Forty-one reports document the finding of Old World coins with
pre-Columbian dates in the Americas, particularly North America,
and their may be others. This evidence is used to argue for
pre-Columbian visits by Canaanites, Phoenicians, Hebrews, Greeks
Romans, and Norse sailors, although only the Norse find stands up
to scholarly scrutiny.
In 1553 Lucio Marineo Siculo (1460-1533), a somewhat credulous Italian
humanist, reported the finding of a Roman coin from the time of
Caesar Augustus in a gold mine in Panama. He concluded that its
presence proved the Romans had reached the America before the
Spanish. Gonzalo Fernandez de Oviedo y Valdes touched on Siculo's
story in his "Historia general y natural de las Indias" of 1535 and showed
that is was ridiculous. Significantly, no one found any more pre-
Columbian coins in the Americas until several Roman coins from the
Imperial era turned up in the Fayetteville area of Tennessee between
1818 and 1823. The early archaeologist Caleb Atwater was immediately
skeptical and suspected that the coins were deliberate plants.

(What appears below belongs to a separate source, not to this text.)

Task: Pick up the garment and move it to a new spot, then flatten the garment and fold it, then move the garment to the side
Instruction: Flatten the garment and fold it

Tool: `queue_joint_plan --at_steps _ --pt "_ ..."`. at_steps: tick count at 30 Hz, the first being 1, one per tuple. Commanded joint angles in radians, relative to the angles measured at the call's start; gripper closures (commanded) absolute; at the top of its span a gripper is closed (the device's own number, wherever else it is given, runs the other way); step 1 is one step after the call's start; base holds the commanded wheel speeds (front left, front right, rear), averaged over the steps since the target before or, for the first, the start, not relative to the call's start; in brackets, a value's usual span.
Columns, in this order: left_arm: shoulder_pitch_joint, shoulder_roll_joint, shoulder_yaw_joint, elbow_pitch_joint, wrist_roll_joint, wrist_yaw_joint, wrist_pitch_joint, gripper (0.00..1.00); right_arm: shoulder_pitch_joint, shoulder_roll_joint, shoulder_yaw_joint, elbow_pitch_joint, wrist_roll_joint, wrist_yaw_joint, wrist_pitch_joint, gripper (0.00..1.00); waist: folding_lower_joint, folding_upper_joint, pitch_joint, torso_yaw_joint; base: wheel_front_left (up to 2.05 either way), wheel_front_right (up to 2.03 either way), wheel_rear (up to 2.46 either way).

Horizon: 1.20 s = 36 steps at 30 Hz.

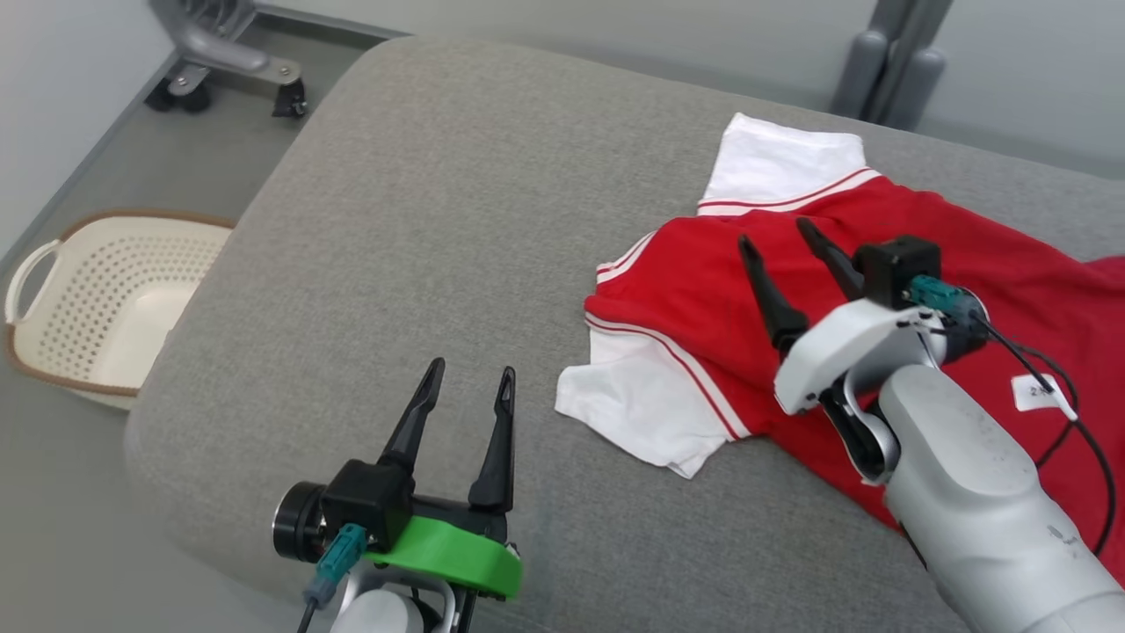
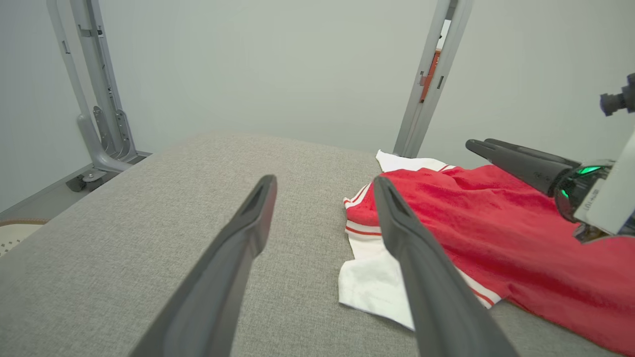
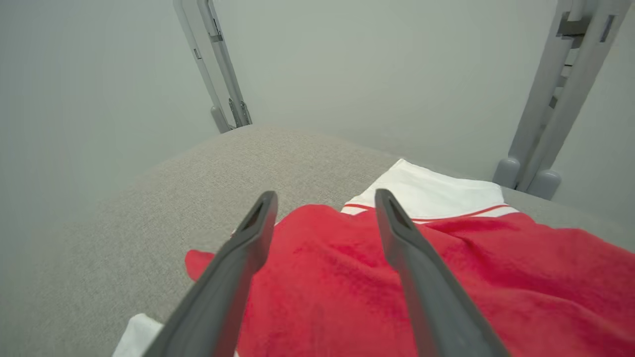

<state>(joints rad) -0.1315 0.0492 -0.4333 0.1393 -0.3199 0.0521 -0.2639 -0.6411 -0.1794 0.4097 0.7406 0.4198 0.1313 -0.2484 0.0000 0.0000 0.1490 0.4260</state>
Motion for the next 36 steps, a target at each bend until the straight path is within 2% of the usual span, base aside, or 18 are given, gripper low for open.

Tennessee antiquarian John Haywood considered the find authentic, but
even he reported that after a certain Mr. Colter (a man known to possess
Roman coins) left Tennessee for Alabama in 1823, no more coins were
found in Tennessee. Modern archaeologists generally agree with Atwater's
original assessment, and think the Tennessee coins were a hoax.
Only one other documented coin find took place in the nineteenth
century. In 1880 on an Illinois farm a Seleucid Greek coin from around
173-64 B.C. was found. The remaining 32 finds took place in the
twentieth century; of that number, 24 were found after 1945. With the
exception of the Norse penny found in Maine, these coins appear to have
been brought to the Americas after 1492. Some coins turned out to be
forgeries, such as the three Bar Kolchba coins found in Kentucky in
1932, 1952 and 1967. Other finds are poorly documented. Staunch
diffusionists Constance Irwin and Cyrus Gordon reported the finding of a
massive cache of Roman coins in Venezuela containing some ninth-
century Arabic coins. They claim that Mendel Peterson of the Smithsonian
Institution is preparing a study of this Venezuelan find, but their claims
are 20 and 30 years old and no such study has appeared. Perhaps the
Venezuelan coin find was an archaeological will-o'-the wisp.

Part 2 on Friday.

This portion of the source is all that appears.